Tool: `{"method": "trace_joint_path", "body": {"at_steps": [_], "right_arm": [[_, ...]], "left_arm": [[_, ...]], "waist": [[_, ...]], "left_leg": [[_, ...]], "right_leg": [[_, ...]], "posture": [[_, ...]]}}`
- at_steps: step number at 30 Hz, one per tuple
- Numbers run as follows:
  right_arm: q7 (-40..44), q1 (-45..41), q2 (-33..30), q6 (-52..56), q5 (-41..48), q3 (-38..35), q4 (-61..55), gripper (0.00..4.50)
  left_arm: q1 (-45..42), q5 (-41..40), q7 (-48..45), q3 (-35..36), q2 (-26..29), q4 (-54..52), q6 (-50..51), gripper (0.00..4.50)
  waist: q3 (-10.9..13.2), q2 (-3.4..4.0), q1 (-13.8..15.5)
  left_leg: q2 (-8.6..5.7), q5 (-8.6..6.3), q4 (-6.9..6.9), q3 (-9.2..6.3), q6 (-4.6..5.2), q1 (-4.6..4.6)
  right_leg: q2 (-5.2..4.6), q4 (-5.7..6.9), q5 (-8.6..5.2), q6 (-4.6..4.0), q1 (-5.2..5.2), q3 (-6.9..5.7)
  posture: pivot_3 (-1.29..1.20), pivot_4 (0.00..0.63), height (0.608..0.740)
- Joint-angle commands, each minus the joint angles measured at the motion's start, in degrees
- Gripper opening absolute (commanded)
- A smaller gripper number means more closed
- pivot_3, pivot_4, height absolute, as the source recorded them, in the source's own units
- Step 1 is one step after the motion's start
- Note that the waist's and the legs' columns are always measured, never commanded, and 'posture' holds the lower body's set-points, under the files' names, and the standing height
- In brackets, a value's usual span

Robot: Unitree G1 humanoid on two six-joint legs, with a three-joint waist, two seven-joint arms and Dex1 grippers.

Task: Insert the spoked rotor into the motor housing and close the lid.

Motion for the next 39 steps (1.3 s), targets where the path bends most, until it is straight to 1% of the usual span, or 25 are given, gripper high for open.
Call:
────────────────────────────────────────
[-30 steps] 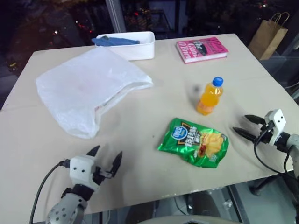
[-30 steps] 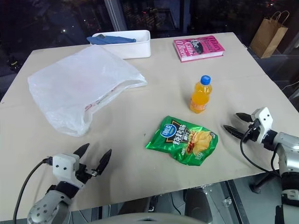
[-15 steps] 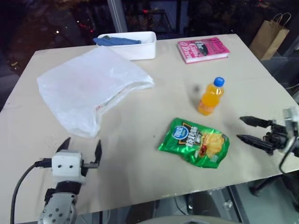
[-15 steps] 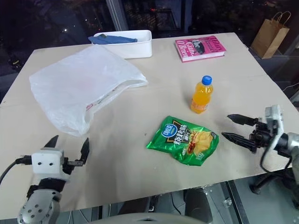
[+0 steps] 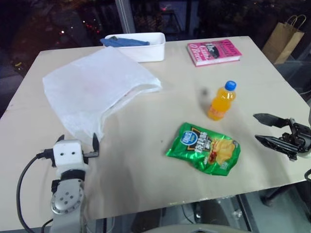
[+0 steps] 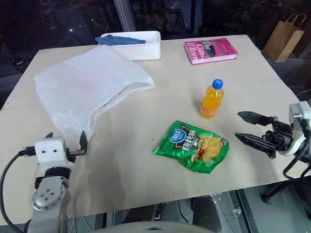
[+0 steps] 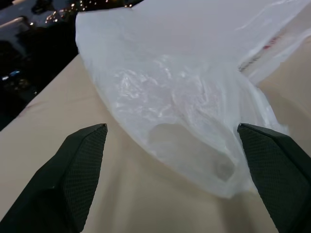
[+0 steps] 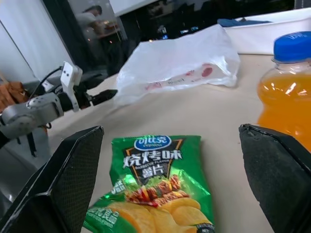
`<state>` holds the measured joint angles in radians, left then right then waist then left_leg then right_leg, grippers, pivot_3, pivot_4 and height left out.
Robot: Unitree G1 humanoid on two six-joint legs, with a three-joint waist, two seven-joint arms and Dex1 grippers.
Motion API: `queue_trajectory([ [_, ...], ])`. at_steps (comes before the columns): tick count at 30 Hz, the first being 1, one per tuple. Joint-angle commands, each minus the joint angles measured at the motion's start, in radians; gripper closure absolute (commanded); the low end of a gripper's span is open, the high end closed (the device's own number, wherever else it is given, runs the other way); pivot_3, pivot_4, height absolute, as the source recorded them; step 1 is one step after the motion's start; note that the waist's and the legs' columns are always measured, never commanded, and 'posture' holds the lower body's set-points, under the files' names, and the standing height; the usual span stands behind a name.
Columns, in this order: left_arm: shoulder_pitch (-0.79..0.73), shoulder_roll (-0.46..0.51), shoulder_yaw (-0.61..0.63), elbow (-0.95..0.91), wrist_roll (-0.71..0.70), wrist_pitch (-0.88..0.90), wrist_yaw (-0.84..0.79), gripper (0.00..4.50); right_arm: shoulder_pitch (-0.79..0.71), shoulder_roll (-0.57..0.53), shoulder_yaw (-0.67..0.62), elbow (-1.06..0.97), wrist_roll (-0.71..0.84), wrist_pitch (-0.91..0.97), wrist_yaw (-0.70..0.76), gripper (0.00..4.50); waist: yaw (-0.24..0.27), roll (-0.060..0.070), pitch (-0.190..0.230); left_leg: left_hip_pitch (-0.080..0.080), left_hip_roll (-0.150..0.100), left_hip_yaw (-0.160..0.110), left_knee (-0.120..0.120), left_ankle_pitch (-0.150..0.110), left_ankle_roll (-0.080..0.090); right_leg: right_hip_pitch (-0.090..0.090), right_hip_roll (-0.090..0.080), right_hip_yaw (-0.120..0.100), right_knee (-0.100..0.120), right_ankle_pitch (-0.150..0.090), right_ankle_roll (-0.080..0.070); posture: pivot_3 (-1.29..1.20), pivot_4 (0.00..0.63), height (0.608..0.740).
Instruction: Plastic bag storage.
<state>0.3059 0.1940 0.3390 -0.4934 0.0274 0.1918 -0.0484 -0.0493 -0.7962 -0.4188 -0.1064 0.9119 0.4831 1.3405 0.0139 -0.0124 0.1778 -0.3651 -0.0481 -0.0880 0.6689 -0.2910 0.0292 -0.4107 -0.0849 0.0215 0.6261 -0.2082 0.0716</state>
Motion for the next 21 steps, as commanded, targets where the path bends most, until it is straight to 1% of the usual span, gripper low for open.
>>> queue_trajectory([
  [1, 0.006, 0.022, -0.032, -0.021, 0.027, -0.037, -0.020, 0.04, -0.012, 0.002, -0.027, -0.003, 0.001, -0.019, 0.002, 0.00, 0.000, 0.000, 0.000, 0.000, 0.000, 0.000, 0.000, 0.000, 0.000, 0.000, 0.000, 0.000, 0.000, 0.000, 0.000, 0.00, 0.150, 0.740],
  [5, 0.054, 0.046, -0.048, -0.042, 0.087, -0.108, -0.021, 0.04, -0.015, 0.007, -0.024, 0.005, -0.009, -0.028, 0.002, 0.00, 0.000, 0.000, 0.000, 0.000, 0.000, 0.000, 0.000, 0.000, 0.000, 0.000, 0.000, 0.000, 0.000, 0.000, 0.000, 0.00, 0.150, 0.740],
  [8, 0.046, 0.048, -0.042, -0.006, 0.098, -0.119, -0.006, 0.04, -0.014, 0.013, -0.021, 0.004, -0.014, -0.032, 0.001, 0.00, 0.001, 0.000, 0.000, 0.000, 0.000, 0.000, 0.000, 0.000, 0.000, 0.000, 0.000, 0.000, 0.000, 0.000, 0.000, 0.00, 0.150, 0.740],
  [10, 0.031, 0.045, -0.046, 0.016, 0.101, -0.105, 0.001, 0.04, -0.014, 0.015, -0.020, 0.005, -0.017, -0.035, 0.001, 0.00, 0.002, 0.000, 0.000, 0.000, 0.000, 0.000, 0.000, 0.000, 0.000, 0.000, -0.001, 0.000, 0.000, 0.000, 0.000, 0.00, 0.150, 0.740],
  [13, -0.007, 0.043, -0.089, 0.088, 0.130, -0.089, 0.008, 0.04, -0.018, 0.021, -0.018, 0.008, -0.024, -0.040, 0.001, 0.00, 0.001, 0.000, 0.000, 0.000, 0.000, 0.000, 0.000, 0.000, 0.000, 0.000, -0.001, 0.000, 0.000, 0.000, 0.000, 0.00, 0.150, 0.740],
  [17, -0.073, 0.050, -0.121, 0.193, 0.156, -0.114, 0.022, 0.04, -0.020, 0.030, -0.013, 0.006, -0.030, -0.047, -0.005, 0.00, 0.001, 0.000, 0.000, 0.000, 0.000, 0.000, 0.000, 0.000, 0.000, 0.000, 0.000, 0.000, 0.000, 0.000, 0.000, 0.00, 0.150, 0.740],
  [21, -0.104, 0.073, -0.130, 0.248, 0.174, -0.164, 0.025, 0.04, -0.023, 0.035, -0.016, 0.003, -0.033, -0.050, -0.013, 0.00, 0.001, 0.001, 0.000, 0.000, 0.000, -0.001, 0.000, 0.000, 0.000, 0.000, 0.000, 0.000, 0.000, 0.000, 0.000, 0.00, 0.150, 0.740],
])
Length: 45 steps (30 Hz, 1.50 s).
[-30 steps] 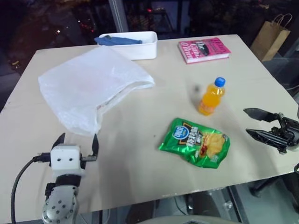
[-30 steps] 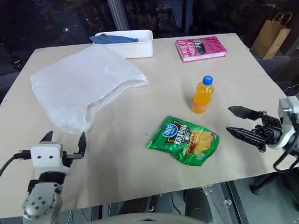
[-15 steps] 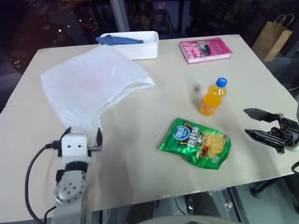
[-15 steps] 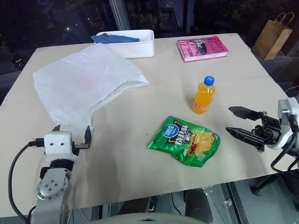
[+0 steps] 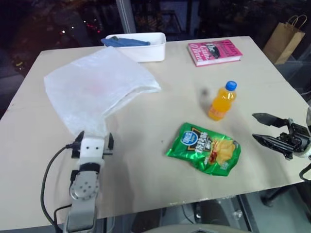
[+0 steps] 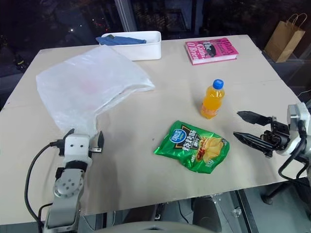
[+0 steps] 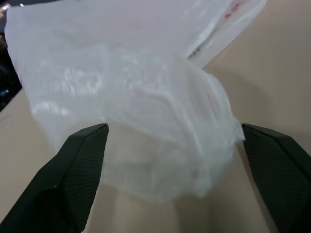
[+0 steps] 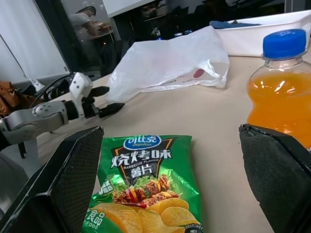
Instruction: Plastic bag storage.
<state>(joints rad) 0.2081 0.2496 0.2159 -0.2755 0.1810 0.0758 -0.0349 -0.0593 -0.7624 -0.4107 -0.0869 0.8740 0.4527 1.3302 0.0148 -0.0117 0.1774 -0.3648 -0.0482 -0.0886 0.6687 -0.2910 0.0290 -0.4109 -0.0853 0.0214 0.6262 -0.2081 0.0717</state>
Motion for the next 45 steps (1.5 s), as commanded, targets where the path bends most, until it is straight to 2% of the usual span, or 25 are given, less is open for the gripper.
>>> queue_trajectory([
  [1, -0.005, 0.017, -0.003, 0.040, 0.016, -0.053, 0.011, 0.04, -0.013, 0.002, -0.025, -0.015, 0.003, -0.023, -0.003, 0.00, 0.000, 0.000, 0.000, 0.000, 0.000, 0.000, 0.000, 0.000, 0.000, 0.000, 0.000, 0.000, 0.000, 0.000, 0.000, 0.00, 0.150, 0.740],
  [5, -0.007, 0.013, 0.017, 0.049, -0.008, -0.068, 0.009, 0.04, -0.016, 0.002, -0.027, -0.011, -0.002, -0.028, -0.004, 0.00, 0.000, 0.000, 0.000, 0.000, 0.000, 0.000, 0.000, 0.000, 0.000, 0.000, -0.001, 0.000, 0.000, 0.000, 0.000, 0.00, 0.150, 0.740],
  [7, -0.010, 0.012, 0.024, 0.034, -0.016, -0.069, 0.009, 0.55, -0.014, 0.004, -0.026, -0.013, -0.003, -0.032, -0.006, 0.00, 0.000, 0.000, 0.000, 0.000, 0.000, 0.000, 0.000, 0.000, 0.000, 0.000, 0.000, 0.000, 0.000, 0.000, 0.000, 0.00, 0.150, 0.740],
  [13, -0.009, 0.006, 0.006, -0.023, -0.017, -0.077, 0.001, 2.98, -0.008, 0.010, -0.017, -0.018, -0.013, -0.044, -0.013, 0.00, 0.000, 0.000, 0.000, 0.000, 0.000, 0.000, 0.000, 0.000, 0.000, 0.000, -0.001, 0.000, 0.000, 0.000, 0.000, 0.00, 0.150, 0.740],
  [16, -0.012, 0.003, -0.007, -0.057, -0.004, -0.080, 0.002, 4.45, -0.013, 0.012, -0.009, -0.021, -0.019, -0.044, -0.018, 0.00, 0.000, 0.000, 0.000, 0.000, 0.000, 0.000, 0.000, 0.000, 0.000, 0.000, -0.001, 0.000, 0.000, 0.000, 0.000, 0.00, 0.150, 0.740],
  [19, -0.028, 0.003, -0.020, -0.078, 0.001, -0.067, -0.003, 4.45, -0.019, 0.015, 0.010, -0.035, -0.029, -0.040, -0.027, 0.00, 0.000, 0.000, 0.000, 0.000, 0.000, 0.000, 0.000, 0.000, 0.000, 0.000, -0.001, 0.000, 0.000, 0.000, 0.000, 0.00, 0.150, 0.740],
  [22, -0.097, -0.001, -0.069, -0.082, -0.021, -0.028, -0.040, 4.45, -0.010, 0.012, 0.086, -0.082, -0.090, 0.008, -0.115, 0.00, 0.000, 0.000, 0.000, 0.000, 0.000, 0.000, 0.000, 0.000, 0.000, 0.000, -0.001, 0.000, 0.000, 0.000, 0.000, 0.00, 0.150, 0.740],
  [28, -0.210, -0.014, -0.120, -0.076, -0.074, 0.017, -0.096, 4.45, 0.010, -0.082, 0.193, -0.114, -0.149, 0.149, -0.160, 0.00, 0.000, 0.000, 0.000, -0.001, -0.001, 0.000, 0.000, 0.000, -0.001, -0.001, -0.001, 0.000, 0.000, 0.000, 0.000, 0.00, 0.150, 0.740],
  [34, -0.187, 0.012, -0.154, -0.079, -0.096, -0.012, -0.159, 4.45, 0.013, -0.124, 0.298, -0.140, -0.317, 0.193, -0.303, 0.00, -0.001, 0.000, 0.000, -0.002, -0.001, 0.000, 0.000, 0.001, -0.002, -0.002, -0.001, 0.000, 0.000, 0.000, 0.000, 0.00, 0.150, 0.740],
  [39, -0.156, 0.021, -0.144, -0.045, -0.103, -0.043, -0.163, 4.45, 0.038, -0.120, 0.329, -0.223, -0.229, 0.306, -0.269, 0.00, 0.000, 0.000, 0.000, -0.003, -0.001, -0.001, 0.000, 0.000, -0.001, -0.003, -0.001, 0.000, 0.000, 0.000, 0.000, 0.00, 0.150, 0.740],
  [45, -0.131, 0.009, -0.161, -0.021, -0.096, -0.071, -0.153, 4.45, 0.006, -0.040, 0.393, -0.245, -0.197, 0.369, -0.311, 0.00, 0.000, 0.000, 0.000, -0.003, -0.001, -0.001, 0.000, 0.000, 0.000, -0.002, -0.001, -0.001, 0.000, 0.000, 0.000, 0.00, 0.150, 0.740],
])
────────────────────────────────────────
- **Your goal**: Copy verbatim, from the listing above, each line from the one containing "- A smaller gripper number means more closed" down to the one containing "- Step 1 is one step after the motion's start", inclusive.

- **Task solution**:
- A smaller gripper number means more closed
- pivot_3, pivot_4, height absolute, as the source recorded them, in the source's own units
- Step 1 is one step after the motion's start

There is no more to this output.